### Task goal
Each line in the records below, from the one that contains "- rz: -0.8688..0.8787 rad" to the one that contains "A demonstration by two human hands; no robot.", should be reproduced exactly, the first and last included.

### Records provided
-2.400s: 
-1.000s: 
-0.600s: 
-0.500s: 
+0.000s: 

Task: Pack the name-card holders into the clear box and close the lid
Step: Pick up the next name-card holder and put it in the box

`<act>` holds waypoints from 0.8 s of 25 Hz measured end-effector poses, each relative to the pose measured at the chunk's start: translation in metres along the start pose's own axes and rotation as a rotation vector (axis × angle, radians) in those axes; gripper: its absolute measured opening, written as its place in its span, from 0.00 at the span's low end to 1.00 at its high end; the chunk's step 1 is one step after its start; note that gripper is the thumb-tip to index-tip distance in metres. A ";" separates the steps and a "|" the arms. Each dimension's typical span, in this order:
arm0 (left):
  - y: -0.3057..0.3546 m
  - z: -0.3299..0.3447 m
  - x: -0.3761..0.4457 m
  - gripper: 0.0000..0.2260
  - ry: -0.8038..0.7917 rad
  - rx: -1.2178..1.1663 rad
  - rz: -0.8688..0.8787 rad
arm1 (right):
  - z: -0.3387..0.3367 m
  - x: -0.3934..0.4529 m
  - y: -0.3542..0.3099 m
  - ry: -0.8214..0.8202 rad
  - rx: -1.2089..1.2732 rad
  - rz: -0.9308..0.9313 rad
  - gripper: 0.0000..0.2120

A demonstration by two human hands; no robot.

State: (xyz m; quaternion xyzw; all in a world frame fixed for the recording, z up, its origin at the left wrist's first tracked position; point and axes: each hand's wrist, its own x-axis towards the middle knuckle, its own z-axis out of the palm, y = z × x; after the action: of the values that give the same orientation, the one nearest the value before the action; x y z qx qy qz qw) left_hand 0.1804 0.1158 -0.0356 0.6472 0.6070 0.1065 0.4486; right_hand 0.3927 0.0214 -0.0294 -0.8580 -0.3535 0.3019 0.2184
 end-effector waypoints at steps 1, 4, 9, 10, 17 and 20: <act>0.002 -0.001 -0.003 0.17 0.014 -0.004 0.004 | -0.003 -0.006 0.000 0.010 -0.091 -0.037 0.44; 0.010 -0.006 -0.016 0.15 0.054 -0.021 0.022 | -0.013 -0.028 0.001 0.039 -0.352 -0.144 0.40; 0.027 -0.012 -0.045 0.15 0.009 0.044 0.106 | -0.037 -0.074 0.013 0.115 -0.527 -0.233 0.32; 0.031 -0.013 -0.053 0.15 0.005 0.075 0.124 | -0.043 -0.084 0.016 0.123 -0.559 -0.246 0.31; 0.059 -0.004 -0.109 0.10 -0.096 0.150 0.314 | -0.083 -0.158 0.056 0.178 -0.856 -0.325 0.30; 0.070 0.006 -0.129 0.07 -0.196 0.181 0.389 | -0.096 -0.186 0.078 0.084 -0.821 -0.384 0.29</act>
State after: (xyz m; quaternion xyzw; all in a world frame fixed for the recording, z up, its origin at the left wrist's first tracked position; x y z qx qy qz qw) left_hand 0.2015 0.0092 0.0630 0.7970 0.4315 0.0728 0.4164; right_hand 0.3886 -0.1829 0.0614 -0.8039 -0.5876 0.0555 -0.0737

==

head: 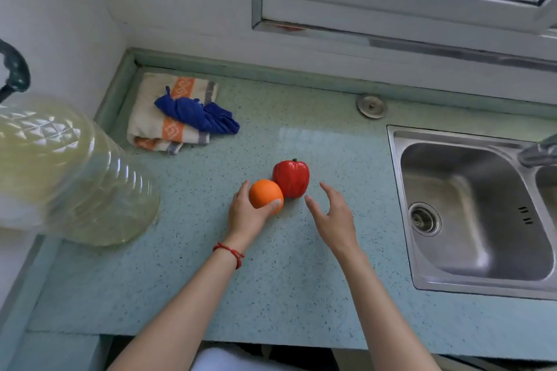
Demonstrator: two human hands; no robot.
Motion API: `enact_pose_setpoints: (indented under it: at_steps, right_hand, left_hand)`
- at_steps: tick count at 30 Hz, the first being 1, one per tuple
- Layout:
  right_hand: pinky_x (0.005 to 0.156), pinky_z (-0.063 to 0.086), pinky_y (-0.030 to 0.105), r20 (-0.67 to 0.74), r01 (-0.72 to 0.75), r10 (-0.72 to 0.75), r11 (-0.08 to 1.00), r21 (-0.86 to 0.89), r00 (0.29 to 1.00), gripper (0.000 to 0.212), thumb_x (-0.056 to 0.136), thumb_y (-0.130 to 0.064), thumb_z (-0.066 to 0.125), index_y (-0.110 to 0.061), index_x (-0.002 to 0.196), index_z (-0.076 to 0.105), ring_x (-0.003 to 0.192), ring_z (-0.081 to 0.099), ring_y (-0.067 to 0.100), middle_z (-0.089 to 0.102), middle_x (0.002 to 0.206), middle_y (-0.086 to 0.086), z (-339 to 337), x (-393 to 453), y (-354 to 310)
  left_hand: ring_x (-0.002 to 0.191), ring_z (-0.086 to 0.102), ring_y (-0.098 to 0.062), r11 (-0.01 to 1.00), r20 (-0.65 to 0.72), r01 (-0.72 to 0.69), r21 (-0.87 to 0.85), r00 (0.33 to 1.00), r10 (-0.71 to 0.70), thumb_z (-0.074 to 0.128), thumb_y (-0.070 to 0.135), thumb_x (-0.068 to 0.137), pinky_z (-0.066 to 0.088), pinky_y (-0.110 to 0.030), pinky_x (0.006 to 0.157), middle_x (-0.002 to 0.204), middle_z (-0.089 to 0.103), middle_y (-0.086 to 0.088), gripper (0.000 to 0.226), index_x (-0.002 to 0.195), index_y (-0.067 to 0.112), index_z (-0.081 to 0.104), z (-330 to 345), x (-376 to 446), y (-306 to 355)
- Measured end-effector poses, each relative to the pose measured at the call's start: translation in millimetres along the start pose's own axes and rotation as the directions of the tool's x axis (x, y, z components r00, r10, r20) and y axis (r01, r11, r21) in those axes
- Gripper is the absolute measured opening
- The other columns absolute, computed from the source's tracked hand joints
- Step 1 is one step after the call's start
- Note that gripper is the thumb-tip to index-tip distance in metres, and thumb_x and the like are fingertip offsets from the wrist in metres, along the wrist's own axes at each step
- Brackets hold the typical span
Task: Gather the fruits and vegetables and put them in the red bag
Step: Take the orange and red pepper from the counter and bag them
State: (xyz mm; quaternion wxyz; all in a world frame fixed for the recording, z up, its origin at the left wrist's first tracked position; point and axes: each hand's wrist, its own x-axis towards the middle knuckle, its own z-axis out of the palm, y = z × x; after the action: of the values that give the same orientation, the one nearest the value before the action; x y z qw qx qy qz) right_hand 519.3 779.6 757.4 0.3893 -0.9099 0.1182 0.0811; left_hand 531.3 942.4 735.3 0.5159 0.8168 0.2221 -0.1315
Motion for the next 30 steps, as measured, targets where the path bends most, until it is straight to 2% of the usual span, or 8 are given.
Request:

### Solution to the problem
  - rz: -0.8688..0.8787 rad
arm1 (right):
  - z: -0.3387..0.3367 m
  - x: -0.3934..0.4529 m
  - y: -0.3542..0.3099 m
  - ry: -0.8214..0.8202 rad
  - rx: -1.2089..1.2732 rad
  - rz: -0.9308..0.9313 rad
  - gripper: 0.0000..0.2120

A demonstration by two human hands; no robot.

This completes the required output.